**Data records:**

#####

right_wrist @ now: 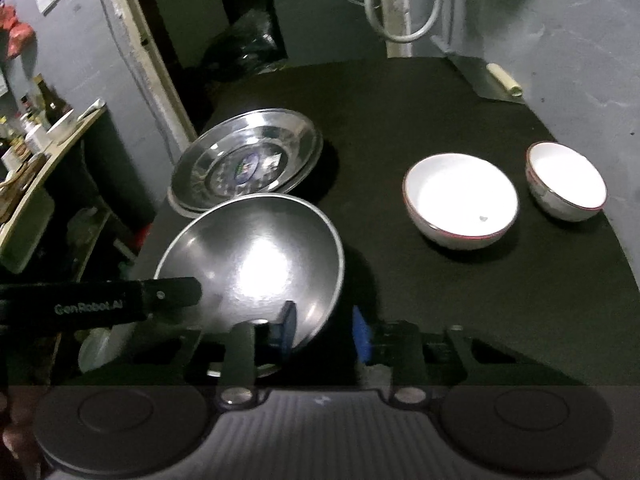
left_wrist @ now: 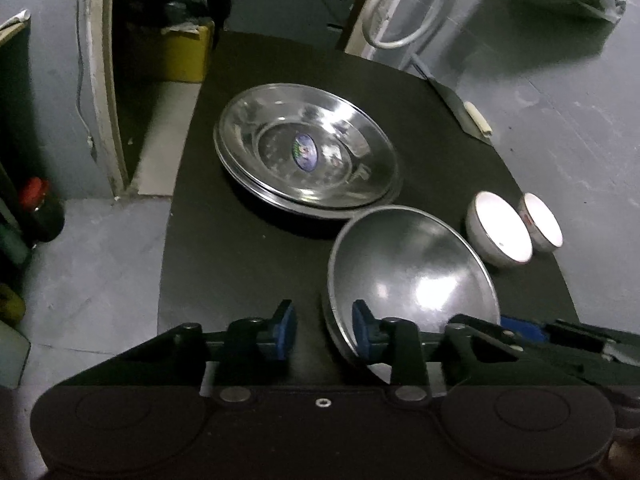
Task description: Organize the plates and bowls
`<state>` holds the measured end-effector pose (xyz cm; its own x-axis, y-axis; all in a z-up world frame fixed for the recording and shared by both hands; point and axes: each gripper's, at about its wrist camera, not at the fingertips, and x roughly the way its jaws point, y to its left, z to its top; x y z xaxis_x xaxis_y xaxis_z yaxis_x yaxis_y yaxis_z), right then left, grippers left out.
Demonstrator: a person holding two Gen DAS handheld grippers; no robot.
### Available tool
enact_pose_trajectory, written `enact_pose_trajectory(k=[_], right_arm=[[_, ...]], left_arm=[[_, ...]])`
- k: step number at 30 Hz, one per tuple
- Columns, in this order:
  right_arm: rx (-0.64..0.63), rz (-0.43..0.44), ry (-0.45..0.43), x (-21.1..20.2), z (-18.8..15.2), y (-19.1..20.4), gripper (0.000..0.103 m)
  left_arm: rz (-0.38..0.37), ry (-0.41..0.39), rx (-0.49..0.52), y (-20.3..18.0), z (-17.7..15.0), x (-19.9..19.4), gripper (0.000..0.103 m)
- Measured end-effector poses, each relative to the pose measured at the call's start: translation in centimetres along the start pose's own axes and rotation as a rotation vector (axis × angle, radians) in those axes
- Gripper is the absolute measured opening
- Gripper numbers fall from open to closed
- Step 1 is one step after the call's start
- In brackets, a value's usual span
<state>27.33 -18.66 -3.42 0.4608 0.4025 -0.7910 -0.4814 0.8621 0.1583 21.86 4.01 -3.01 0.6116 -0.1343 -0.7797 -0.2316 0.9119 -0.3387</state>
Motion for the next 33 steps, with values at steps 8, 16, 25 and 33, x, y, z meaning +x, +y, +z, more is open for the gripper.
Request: enact_pose_trajectory(k=[8, 16, 25, 33], right_arm=[[-0.044, 0.06, 0.074, -1.0, -0.5, -0.4, 0.024], [-0.025, 0.095, 0.038, -3.2, -1.7, -2.1, 0.049], [0.099, 0.021, -0.116, -5.2, -0.9, -8.3, 0.089], [0.19, -0.042, -0.171, -4.3, -0.5, -13.9, 0.103]], left_arm=[[-0.013, 0.065, 0.003, -0.5, -1.0, -1.2, 0.026], [0.072, 0.054, 0.02, -0.5, -1.0, -3.3, 0.054], [0.105, -0.104, 0.142, -4.3, 3.7, -4.4, 0.097], [0.066, -0.116, 0.29, -11.4, 8.0, 1.9, 0.102]])
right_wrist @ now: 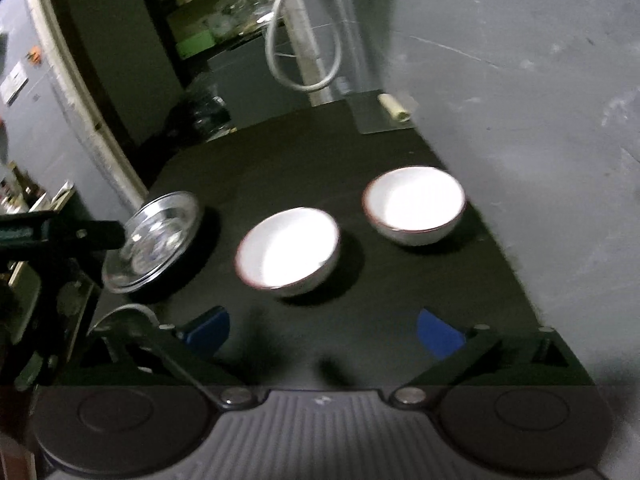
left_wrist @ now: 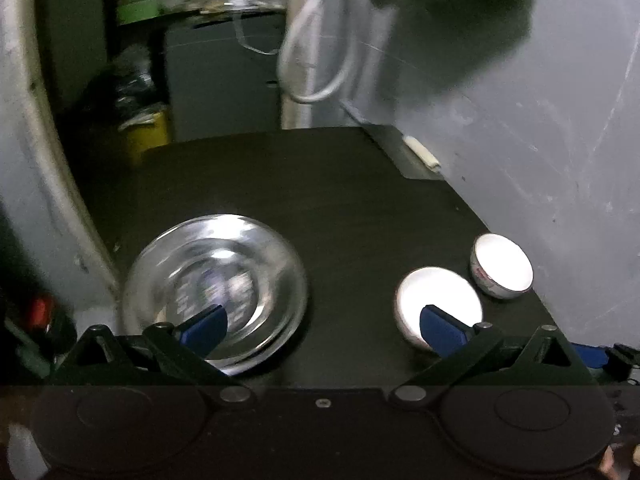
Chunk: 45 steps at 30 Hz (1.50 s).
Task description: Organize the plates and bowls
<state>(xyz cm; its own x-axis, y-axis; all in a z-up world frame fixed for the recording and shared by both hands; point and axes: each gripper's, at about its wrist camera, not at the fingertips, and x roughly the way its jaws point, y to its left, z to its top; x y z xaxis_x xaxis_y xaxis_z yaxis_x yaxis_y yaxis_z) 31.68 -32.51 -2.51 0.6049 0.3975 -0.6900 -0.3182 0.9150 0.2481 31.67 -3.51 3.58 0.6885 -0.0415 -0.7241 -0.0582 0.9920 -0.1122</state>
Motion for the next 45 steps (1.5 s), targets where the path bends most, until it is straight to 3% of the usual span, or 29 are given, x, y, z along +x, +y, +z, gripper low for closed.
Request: enact_pose_trajectory(k=[7, 14, 20, 23, 25, 37, 42, 45], right_arm=[[0.06, -0.002, -0.004, 2.5, 0.9, -1.5, 0.101], [0.091, 0.006, 0.016, 4.8, 1.5, -1.7, 0.091], [0.097, 0.028, 0.035, 6.0, 2.1, -1.5, 0.08], [0.098, 0.04, 0.043, 6.3, 2.2, -1.5, 0.071], [0.102, 0.048, 0.046, 6.5, 2.3, -1.5, 0.064], [0.112, 0.09, 0.064, 7.2, 2.4, -0.9, 0.043], [0.13, 0.121, 0.068, 7.4, 2.3, -0.7, 0.029], [0.127, 0.113, 0.065, 7.3, 2.1, -0.5, 0.027]], left_arm=[[-0.043, 0.095, 0.075, -3.4, 1.8, 5.9, 0.102], [-0.026, 0.173, 0.034, -4.0, 2.6, 9.4, 0.101], [-0.041, 0.213, 0.021, -4.1, 2.8, 10.5, 0.08], [-0.066, 0.233, 0.013, -4.3, 2.7, 11.0, 0.066], [-0.083, 0.246, 0.009, -4.4, 2.6, 11.1, 0.051], [-0.109, 0.28, -0.004, -4.9, 2.0, 11.6, 0.017], [-0.11, 0.278, -0.002, -5.0, 1.7, 11.6, 0.011], [-0.117, 0.273, -0.006, -4.8, 1.6, 11.2, 0.011]])
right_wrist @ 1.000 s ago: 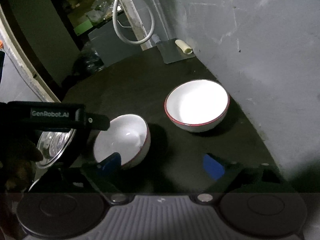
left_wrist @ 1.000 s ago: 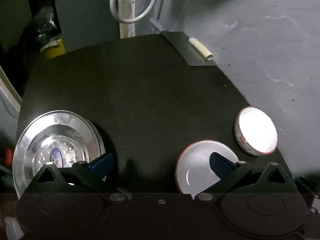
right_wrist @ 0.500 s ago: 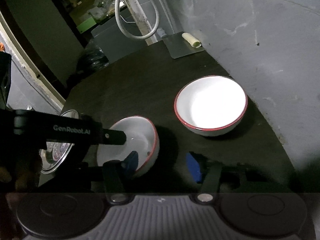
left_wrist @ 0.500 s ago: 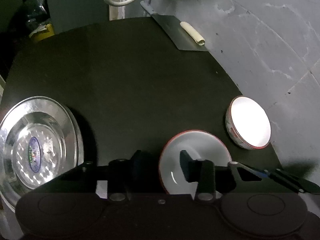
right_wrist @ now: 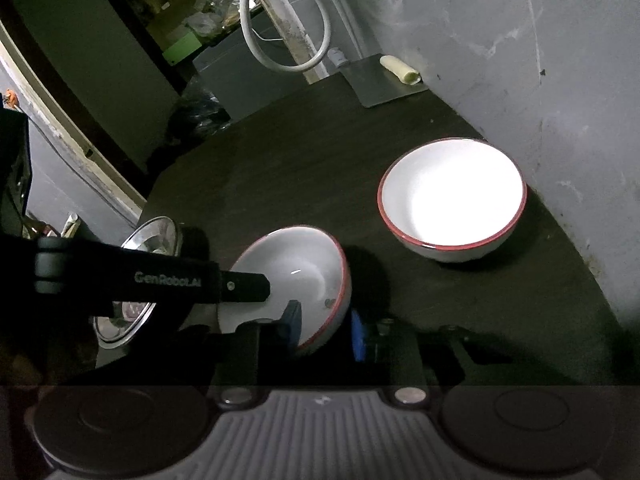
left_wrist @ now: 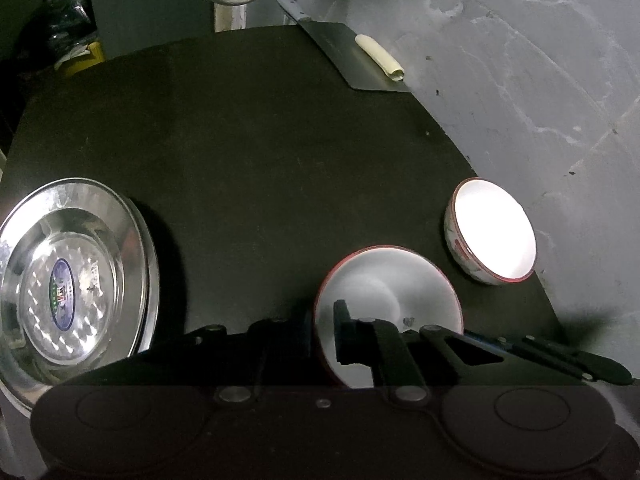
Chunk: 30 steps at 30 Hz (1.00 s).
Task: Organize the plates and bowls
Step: 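Grasp the red-rimmed white bowl rim with the left gripper, then lower the white bowl into the deep steel bowl and open the left gripper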
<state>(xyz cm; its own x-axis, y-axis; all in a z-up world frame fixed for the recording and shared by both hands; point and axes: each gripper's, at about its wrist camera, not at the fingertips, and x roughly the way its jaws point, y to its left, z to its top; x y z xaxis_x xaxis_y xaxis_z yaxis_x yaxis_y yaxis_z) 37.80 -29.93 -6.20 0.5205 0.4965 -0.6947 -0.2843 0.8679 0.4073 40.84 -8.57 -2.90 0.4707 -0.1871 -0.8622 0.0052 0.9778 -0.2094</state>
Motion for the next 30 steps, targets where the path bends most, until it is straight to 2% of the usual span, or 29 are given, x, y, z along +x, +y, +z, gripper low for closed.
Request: enact_pose_trajectory(k=[12, 15, 20, 26, 30], right_arm=[[-0.02, -0.002, -0.056, -3.3, -0.5, 1.2, 0.024], [-0.03, 0.007, -0.073, -4.4, -0.6, 1.9, 0.024], [-0.07, 0.009, -0.083, -6.2, -1.3, 3.9, 0.024], [-0.154, 0.021, -0.051, -8.0, -2.8, 7.8, 0.025], [-0.217, 0.027, -0.005, -8.7, -3.8, 10.2, 0.025]], left_arm=[[-0.053, -0.088, -0.022, 0.0, -2.0, -3.9, 0.011], [-0.06, -0.118, -0.007, -0.1, -2.9, -5.6, 0.011], [-0.083, -0.174, -0.037, 0.6, -4.1, -9.0, 0.011], [-0.082, -0.248, -0.094, 2.6, -6.2, -13.1, 0.011], [-0.109, -0.294, -0.149, 4.4, -8.3, -15.3, 0.012]])
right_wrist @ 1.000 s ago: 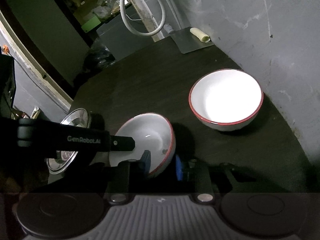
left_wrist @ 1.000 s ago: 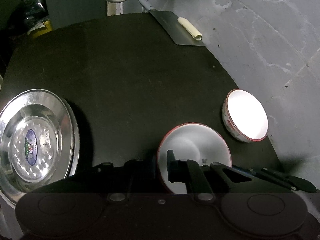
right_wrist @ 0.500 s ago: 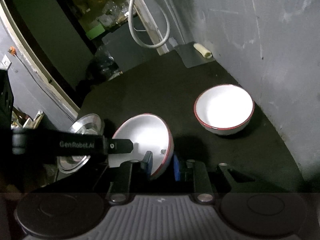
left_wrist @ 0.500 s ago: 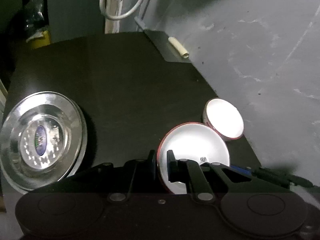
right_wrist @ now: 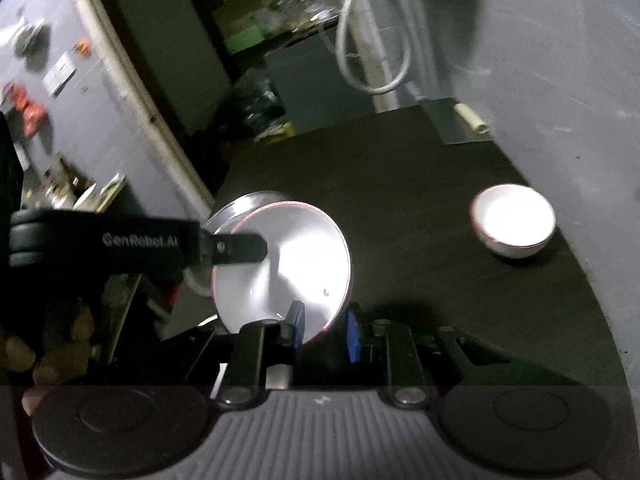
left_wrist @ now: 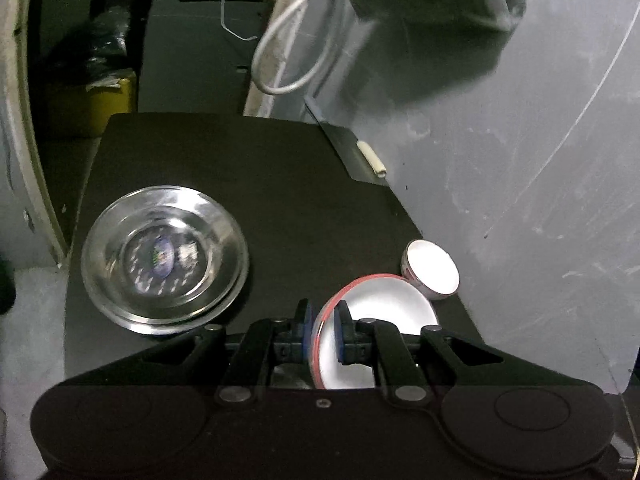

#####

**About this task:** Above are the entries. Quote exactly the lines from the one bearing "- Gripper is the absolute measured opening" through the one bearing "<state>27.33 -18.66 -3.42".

**Expected answer:**
- Gripper is the absolute measured opening
- Gripper numbers fall from open to closed
- Step 1 is one step after the call's start
- In brackets, a value's usual span
<state>27.33 -18.66 -3.42 0.4608 0.4025 -0.7910 -0.4814 0.8621 0.1583 21.86 4.01 -3.01 0.6116 -0.1343 -0.7797 -0.2316 0.9119 -0.3387</state>

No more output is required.